Sunflower oil comprises about 10 per cent of India’s total edible oil imports of over ten million tonnes per annum. As per the Solvent Extractors’ Association of India (SEA) data, about 973,126 tonnes of sunflower oil was imported during 2012-13, mostly from Ukraine – the largest producer of sunflower seed in the world.

 

As per the data provided by the SEA, the imported crude sunflower oil prices have jumped from $895 per tonne (CIF, JNPT port) in January 2014 to over $ 955-960 by March 3, 2014.

In the domestic market, the prices have touched Rs 66,000 per tonne from Rs 60,500 a month ago.

 

“Due to tension in Ukraine the supplies of sunflower oil have become uncertain. Many shipments are getting delayed. This has jacked up the prices in the international as well as in the domestic market,” said Biren Vakil, commodity analyst from Ahmedabad.

 

The SEA data showed that so far in the current oil year (November-October), India has imported 362,736 tonnes of sunflower oil during November 2013-January 2014 period, higher by 1,15,951 tonnes (or about 46 per cent) from the same period previous year.

 

However, traders see demand slowing down at the prevailing higher prices thereby giving a resistance to the further increase in prices.

 

In addition to the escalating tension between Ukraine and Russia, climatic fluctuations in Indonesia – a major producer of palm oil has caused overall bullish sentiment in the entire imported edible oil complex including crude palm oil. The prices of imported palm oil have jumped by about $ 100 per tonne (or over 12 per cent) in past one month to $ 890 per tonne.

 

“The Ukrainian crisis has added fuel to the already-burning prices.
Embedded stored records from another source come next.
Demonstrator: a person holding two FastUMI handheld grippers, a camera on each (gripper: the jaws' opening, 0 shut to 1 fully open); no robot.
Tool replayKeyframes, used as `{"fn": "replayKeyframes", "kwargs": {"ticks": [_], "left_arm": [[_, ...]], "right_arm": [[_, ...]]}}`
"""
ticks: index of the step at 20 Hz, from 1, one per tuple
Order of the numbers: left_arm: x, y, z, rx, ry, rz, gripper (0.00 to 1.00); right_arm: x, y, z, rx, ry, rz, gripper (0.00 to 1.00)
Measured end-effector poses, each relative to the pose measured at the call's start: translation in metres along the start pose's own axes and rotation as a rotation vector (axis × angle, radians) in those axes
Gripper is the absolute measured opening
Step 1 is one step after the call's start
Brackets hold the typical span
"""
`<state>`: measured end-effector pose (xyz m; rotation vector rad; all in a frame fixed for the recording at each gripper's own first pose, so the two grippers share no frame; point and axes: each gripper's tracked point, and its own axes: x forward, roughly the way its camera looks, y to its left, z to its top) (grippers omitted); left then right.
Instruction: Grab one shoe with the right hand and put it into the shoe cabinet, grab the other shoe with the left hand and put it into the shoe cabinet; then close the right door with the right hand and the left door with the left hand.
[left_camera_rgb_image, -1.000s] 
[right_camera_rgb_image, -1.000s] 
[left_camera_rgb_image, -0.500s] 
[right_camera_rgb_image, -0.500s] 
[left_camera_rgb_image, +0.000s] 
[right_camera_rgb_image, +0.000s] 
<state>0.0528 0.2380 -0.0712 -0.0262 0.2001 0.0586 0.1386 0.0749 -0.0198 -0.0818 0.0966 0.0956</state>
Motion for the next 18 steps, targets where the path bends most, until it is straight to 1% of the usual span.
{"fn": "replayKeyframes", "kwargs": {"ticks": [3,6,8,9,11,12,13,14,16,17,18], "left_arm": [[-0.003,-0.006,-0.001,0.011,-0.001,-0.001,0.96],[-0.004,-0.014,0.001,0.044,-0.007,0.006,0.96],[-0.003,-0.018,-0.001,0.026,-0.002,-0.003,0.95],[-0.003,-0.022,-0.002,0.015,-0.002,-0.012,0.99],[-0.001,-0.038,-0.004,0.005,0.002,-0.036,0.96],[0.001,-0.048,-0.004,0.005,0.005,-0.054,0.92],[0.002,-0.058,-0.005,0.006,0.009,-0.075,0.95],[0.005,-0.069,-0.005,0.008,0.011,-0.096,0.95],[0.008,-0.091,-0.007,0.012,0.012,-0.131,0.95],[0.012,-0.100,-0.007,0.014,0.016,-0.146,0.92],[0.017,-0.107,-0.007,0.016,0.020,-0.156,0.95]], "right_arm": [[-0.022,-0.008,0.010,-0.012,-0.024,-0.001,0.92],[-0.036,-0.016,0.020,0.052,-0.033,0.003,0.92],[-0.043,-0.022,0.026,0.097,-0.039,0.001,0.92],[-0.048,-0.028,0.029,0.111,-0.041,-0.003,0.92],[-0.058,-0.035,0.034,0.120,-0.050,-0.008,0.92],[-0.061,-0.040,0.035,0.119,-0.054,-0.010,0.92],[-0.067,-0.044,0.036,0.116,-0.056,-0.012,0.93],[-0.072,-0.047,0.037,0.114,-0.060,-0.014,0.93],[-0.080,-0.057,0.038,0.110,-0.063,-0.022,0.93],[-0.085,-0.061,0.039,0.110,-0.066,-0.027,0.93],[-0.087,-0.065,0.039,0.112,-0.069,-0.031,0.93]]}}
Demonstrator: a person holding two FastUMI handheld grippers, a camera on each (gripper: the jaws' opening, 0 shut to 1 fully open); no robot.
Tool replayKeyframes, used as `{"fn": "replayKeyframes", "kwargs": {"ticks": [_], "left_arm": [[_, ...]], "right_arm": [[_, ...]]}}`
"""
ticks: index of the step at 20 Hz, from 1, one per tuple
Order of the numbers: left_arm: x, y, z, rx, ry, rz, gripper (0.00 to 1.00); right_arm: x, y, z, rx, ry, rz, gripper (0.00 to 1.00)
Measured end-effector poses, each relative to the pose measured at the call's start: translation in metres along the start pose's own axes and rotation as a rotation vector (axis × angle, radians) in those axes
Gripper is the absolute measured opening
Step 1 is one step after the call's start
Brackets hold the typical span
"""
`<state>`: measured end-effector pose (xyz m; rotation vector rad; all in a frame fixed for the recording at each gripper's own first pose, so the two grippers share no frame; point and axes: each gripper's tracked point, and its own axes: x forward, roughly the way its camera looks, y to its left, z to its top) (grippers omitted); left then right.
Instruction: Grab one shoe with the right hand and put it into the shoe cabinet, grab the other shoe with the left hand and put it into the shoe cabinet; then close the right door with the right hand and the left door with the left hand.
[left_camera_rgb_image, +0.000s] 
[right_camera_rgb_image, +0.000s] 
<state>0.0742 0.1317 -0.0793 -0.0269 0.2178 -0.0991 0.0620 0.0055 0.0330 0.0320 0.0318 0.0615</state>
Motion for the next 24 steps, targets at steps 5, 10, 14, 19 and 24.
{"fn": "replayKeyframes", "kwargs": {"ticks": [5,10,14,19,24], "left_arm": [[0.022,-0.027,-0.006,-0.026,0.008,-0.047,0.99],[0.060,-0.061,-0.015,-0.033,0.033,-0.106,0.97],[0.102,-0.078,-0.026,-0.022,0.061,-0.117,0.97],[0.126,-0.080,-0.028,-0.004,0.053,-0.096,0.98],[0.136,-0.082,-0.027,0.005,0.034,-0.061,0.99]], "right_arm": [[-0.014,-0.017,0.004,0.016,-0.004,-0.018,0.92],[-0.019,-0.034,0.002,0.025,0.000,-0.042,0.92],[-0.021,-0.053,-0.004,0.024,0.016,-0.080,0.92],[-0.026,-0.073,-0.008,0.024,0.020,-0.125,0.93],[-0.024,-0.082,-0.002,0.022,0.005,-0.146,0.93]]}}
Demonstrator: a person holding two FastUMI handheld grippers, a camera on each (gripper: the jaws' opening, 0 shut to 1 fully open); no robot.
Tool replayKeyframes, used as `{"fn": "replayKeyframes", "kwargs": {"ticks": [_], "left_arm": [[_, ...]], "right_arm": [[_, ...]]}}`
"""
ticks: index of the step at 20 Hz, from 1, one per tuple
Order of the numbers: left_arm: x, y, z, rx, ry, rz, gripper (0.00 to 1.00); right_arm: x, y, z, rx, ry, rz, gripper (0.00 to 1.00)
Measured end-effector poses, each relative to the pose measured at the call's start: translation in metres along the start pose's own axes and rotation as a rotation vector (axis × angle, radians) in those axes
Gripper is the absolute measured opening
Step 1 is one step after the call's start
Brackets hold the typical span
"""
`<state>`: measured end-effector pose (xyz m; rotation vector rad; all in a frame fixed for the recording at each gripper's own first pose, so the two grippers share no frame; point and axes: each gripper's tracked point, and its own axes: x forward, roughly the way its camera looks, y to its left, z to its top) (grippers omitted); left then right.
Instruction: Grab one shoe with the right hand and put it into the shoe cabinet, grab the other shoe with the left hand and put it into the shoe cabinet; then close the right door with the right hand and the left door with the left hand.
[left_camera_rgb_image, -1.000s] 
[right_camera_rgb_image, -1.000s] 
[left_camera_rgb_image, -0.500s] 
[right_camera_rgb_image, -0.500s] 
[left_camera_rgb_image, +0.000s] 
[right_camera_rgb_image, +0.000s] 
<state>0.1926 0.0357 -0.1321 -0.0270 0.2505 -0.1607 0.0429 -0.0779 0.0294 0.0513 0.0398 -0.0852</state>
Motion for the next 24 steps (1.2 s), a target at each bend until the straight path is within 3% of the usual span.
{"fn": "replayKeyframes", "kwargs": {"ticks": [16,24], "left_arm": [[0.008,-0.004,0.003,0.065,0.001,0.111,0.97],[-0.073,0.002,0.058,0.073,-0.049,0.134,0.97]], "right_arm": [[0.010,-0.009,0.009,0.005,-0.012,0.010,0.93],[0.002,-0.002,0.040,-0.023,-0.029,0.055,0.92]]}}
Sunflower oil supplies are feared to get adversely affected due to escalating cross-border tension,” said Laxmichand Aggarwal, past chairman of The Central Organisation for Oil Industry and Trade (COOIT).

 

According to him, climatic extremities in India and Indonesia may pose a major challenge for the edible oil market in the coming months.

 

“There are fears of damage to mustard crop in India due to recent hailstorm in growing regions. Also, weather has been uncertain in Indonesia, thereby causing increase in the palm oil prices. The overall sentiment is bullish in the edible oil complex,” he said.